Can We Think Less with AI?
A reflection on AI-assisted software development and the myth of effortless coding
The Tempting Proposition
The promise of AI-powered development tools is seductive: write natural language descriptions, get working code, move fast, ship features. Tools like GitHub Copilot and Cursor have become staples in many developers' workflows, mine included. I use VSCode with Copilot as my primary environment, with Cursor as my secondary platform for cross-checking and refining solutions.

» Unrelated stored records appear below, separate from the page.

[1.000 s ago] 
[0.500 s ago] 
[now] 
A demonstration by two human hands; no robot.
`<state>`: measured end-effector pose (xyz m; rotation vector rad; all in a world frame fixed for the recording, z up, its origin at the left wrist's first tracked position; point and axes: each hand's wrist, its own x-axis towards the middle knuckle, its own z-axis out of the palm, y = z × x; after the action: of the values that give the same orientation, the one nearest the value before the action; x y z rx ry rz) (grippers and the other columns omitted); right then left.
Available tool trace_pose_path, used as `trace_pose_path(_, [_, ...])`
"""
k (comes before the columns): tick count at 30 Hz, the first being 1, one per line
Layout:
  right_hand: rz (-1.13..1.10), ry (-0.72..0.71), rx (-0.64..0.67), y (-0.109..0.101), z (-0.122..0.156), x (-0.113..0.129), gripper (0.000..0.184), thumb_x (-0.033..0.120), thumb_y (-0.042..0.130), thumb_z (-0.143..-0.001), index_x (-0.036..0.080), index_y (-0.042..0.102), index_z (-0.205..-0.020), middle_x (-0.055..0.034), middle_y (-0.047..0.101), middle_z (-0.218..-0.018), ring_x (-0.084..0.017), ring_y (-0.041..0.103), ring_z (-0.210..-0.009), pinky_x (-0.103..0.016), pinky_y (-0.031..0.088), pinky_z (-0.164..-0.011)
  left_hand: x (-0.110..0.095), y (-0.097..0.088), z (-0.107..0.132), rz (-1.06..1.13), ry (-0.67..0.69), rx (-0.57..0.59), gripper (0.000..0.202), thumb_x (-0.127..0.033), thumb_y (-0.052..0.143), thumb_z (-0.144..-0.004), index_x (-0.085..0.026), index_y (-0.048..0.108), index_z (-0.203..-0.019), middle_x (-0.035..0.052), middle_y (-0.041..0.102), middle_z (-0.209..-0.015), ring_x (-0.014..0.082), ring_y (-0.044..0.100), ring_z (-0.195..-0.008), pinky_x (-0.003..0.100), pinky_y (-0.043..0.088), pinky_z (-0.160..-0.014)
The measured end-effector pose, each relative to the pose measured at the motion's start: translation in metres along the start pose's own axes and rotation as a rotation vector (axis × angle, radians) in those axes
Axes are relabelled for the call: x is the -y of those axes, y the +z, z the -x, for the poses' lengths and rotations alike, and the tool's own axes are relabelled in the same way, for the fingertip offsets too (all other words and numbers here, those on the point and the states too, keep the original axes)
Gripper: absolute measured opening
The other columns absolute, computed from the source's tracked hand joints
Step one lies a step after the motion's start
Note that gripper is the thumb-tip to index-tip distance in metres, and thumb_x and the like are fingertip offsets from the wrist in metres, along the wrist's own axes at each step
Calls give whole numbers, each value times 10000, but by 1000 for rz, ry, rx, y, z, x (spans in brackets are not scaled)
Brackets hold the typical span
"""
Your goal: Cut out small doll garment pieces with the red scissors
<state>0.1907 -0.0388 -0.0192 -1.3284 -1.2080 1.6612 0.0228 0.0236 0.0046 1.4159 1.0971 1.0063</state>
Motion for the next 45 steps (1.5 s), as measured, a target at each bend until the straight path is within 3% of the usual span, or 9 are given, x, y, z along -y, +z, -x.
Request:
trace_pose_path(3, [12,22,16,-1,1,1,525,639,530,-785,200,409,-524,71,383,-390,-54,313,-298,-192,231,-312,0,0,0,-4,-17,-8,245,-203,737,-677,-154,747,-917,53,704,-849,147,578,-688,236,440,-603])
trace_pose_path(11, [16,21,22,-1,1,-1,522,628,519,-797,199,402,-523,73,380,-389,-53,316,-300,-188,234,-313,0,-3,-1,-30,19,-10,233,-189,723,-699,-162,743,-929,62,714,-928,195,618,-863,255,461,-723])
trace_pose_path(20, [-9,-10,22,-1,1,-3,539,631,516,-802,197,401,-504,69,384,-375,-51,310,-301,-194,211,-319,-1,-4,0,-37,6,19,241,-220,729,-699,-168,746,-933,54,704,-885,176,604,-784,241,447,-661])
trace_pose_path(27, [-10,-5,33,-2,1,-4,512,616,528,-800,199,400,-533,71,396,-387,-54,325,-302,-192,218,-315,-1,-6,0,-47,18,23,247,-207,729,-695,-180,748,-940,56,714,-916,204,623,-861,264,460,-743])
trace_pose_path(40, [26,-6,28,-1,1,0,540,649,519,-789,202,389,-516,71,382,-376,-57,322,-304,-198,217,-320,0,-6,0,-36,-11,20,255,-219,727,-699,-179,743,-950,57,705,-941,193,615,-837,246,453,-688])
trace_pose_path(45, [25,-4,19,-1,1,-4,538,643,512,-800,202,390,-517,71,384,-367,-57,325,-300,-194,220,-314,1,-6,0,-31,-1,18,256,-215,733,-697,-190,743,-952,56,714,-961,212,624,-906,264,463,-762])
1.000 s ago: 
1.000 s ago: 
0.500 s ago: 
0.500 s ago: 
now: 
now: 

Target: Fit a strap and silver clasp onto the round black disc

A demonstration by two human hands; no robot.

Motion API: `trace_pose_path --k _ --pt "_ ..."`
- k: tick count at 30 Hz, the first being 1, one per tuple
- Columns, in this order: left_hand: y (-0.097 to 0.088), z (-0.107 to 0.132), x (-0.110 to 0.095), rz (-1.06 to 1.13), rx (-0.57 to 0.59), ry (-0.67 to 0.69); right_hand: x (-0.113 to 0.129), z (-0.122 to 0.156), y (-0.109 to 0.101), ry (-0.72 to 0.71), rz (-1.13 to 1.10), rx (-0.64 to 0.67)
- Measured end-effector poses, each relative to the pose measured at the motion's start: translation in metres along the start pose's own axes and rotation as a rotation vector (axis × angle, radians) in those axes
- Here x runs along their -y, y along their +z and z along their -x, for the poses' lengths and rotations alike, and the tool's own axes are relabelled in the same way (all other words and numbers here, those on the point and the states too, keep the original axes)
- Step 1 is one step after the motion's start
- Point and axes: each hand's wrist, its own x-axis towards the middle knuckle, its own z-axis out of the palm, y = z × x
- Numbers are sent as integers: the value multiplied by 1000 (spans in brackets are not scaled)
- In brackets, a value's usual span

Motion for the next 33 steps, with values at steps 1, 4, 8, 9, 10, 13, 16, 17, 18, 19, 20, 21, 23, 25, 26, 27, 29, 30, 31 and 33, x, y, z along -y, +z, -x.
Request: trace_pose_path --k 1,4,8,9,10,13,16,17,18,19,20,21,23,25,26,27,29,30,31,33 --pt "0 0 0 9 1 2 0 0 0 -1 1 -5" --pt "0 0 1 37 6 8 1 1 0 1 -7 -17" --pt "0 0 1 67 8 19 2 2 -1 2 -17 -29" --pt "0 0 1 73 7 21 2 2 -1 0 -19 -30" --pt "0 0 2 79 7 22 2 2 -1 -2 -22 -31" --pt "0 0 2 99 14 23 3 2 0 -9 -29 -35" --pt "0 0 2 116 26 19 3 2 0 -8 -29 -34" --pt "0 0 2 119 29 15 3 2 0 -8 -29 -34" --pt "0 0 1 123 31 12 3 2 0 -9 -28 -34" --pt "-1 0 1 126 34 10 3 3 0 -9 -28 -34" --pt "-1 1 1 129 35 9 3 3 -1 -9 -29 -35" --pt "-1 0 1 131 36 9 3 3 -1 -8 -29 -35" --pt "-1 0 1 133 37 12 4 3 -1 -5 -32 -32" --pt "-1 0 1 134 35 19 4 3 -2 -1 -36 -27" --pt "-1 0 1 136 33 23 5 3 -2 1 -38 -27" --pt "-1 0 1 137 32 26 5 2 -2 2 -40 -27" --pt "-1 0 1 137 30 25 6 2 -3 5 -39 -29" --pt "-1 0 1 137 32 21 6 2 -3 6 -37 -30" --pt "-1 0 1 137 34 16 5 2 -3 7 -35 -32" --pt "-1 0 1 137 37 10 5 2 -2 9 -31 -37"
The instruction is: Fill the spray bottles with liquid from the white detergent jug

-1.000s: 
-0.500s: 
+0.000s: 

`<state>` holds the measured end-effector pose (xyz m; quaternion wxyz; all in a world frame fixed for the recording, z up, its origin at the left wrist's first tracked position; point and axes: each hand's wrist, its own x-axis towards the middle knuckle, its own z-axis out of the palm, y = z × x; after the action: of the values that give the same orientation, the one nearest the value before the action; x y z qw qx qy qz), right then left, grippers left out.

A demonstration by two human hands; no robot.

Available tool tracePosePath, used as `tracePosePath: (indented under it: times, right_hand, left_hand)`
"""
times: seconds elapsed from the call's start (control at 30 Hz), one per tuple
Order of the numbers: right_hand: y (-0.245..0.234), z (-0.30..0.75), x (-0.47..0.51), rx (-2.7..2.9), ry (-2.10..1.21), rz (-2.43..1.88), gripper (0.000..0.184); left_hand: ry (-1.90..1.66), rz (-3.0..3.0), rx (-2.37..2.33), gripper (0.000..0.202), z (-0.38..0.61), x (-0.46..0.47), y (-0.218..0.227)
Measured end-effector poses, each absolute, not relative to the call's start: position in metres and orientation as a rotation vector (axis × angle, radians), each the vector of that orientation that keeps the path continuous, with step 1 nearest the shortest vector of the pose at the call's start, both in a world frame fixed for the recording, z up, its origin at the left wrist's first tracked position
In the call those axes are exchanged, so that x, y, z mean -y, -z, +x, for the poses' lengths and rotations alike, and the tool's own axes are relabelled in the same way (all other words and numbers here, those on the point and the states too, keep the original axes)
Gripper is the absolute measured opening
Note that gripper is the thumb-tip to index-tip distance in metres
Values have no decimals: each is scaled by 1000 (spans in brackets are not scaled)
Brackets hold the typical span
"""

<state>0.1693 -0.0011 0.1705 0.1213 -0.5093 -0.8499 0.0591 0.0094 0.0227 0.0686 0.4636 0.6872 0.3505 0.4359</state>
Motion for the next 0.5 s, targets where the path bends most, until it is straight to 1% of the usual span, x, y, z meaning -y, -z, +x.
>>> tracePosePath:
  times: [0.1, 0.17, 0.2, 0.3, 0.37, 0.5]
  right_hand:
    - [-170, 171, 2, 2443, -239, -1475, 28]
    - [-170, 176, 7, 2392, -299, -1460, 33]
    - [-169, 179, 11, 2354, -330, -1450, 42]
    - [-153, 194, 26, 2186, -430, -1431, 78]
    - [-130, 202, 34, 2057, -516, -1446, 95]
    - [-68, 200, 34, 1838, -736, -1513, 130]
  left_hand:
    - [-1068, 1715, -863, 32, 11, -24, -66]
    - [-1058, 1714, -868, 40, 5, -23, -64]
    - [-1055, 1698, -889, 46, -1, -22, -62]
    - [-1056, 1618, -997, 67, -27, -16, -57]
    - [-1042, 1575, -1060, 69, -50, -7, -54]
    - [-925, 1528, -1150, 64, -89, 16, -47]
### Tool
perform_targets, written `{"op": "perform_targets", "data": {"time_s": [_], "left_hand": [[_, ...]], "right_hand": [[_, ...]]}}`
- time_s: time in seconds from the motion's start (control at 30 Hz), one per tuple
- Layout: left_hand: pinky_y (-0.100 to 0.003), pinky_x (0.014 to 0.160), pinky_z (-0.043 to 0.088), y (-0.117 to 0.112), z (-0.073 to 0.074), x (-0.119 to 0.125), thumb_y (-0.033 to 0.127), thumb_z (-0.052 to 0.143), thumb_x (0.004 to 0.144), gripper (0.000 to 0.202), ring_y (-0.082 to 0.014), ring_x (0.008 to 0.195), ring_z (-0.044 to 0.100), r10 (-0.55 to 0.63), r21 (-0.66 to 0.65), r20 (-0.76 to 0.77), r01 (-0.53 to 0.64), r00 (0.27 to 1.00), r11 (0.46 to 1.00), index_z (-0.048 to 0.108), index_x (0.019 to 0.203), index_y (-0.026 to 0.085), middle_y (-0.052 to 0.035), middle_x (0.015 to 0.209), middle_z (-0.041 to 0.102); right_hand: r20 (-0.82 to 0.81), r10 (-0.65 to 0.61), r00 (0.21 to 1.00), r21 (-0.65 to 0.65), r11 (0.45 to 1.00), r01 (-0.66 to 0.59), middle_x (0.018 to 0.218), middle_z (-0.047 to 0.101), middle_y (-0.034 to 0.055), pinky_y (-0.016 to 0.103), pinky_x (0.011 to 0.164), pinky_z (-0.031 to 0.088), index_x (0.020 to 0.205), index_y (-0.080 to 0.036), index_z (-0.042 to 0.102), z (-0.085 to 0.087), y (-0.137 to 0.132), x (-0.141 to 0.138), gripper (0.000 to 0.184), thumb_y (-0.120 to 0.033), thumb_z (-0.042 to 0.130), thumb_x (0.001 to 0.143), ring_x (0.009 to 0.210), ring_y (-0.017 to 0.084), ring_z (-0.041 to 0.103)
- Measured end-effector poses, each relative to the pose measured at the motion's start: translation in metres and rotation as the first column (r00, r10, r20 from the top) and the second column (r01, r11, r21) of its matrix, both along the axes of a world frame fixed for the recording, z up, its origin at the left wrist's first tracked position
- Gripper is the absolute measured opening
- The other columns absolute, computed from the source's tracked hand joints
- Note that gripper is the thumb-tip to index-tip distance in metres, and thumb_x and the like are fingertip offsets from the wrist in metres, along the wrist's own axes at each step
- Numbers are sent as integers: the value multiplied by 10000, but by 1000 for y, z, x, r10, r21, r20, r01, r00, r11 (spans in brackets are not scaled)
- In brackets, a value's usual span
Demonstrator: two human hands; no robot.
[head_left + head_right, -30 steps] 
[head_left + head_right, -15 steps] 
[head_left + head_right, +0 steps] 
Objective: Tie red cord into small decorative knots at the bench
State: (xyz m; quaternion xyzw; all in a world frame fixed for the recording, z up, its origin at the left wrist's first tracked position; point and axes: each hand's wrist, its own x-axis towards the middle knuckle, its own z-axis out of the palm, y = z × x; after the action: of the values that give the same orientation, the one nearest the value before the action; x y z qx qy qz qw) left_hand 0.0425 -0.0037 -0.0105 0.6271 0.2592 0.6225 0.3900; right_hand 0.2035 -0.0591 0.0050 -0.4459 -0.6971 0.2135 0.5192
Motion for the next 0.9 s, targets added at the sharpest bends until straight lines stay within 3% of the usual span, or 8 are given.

But after several weeks of experimenting with different approaches to AI-assisted development, I've come to a counterintuitive conclusion: we cannot think less with AI
My initial approach was what I'd call "lazy prompting"—throwing poorly constructed, vague requests at AI tools and expecting magic. Here are examples of the kind of prompts I was using:
"The resources created in the
rds.tf
file could be placed in their own module. How would you go about it? Which variables and outputs are necessary for the module to deliver the functionality?""Expose the ECS module output for ecr_url in root
outputs.tf
as well."
These prompts, while technically clear, were asking AI to make too many architectural decisions at once without proper context. Despite having established foundation rules for AI development, I wasn't applying them consistently.
The results were consistently disappointing:
Information overload: AI would generate vast amounts of code that technically worked but was difficult to comprehend
Constant rollbacks: Every 20 minutes, I found myself undoing changes and starting over
Non-iterative code: The output was functional but rigid, making incremental improvements nearly impossible
Structural mess: While the code fulfilled requirements, it lacked coherent architecture
The code worked, but it wasn't good code. More importantly, it wasn't code I could build upon.
Two Principles That Work
I had been using these principles in my earlier AI development work, but my recent experiment with "lazy prompting" confirmed just how essential they are for effective AI assistance:
1. Small Steps
Rather than asking AI to solve large, complex problems in one go, I've learned to break work into smaller, focused increments. This aligns with the principle of taking a lot of tiny steps in software development. This approach:
Keeps the AI's output manageable and reviewable
Allows for course corrections before investing too much time
Maintains code quality by preventing architectural drift
Enables better understanding of each component
2. Pair Programming with AI
The most significant shift in my thinking came from treating AI as a pair programming partner rather than a code generator. This builds on the established benefits of pair programming while adapting them for AI collaboration. This means:
Active engagement: Continuously reviewing and questioning the AI's suggestions
Collaborative iteration: Building solutions together rather than accepting wholesale output
Maintained agency: Staying in control of architectural decisions and code quality
Continuous learning: Understanding what the AI produces rather than blindly accepting it
This approach mirrors the benefits of traditional pair programming—better code quality, knowledge sharing, and reduced bugs—while leveraging AI's strengths in pattern recognition and rapid prototyping.
The Pomodoro Connection
An unexpected discovery was how well the Pomodoro Technique complements AI-assisted development. In traditional pair programming, natural breaks occur when your partner steps away for coffee or other needs. These interruptions, while sometimes frustrating, provide valuable thinking time.
When pairing with AI, these natural breaks disappear. The AI never gets tired, never needs coffee, and never suggests taking a step back. This can lead to tunnel vision and mental fatigue. The Pomodoro Technique artificially introduces these crucial breaks, providing time to:
Reflect on the direction of the work
Assess code quality objectively
Consider alternative approaches
Prevent the cognitive overload that comes from continuous AI interaction
For VSCode users, extensions like "Pomodoro Timer" can help integrate these breaks directly into your development workflow.
The Thinking Paradox
The central paradox of AI-assisted development is this: tools that promise to reduce cognitive load actually require more disciplined thinking to use effectively. Success with AI development tools depends on:
Clear problem articulation: Better prompts lead to better solutions
Architectural awareness: Understanding how generated code fits into the larger system
Quality assessment: Evaluating AI output against engineering standards
Strategic thinking: Knowing when to accept, modify, or reject AI suggestions
Moving Forward
AI tools for software development are powerful amplifiers of human capability, not replacements for human judgment. They excel at generating boilerplate, suggesting patterns, and rapid prototyping. However, they require thoughtful integration into development workflows.
The most effective approach I've found combines the speed and pattern recognition of AI with the architectural thinking and quality standards that experienced developers bring. This isn't about thinking less—it's about thinking differently and more strategically.
The future of AI-assisted development isn't about replacing developer intelligence but augmenting it. The developers who thrive will be those who learn to think clearly about how to direct these powerful tools toward creating maintainable, understandable, and robust software.
As with any powerful tool, the key lies not in the tool itself but in the wisdom and discipline of its user.